At the cruiser, Linda, Randy, Beth, Terry and Brandi take turns sharing their story and Bryan’s with anyone who stops to ask. They tell about his purpose, his career, his family, his children, his squad and the day he was killed. His captain, Ty Reedy, told the family Bryan’s death meant a great loss to his squad, because he was loved by the young men he led. “Doc Jacobs said Bryan was apologizing for dying, that he couldn’t be there for his men,” Beth recalled. “A bunch of the squad said they wouldn’t have stayed as long as they did were it not for him.” The Burgess family is now a united front educating people that soldiers who survived are coming home in need of support. “And their families need support,” Brandi said. “You could be standing in line with us at the grocery store, and not even know we are Gold Star families or what we’ve gone through.”

The story of this unit and Operation Strong Eagle Three, in which Bryan and five other men in his unit were killed, is told in The Hornet’s Nest. The segment containing Bryan talking about his children, Makya and Zander, is at the end of the movie made by the father-son team, Mike and Carlos Boettcher. “Mike was embedded with Bryan’s unit for a year, and he was there when the nine-day battle occurred,” Randy said.

The Burgess family promotes the movie in one of many efforts to fill the gap Bryan can no longer stand in.
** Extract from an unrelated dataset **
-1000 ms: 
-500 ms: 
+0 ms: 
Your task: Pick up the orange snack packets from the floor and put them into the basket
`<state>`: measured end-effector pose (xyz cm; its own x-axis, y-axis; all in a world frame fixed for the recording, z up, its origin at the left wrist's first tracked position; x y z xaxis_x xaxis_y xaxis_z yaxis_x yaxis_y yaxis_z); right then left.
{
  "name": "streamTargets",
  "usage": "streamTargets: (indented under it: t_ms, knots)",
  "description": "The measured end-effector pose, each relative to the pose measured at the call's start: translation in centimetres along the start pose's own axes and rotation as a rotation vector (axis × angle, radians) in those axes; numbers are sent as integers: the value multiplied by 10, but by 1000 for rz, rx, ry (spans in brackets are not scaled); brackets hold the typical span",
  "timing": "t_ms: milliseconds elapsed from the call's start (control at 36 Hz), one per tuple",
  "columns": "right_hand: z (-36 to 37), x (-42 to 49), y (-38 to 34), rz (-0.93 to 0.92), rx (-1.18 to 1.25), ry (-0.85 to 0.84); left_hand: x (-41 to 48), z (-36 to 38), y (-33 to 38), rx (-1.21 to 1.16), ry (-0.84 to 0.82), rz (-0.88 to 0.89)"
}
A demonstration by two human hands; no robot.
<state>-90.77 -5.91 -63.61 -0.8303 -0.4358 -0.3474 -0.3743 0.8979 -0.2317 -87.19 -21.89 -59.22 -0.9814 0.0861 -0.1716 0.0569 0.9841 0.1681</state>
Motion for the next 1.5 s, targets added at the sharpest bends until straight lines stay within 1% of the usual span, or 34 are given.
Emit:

Bryan once taught about the value of our military to the Burleson youth in the classroom of his mother, Linda, who is an award-winning paraprofessional in Hughes Middle School. “In every advisory class I cover, before we say the Pledge of Allegiance, I talk about respect,” Linda said. “Bryan joined us during his R&R, and while wearing his uniform, he talked to the kids and told them about Afghanistan.

The children from that class are now juniors in high school, and they still email me!” Brandi continues to visit Linda’s class with Bryan’s medals, hoping to instill in the children an understanding of the true meaning behind the pledge. “He volunteered for this last tour. He was doing something positive over there, bustin’ his hump. Why not do our part and keep it going?” Brandi asked. “Speaking of these things is a way to process the grief of this loss, to let the frustration out,” said Randy, who married Linda when Bryan was 5. He also learned, in the aftermath of the Vietnam War, that people can get a negative impression of what the military does. “Bryan’s unit was over there trying to better the world.”

And so his family honors him, letting people know Bryan was a great man with a positive outlook on a negative situation. His death even gave the family a more positive outlook on their own situation and brought both sets of parents closer. When one of them is having a day overshadowed by grief and its resulting stress, they call each other. Just when Brandi’s feeling stuck, someone in her family or her Gold Star network will send an encouraging word, and she braves up in a way that would make her superhero smile. Whether she’s making jewelry, encouraging another grieving adult sibling in her Gold Star network or picking up trash along FM 917, Brandi’s experience has made her a passionate go-getter — just like her brother.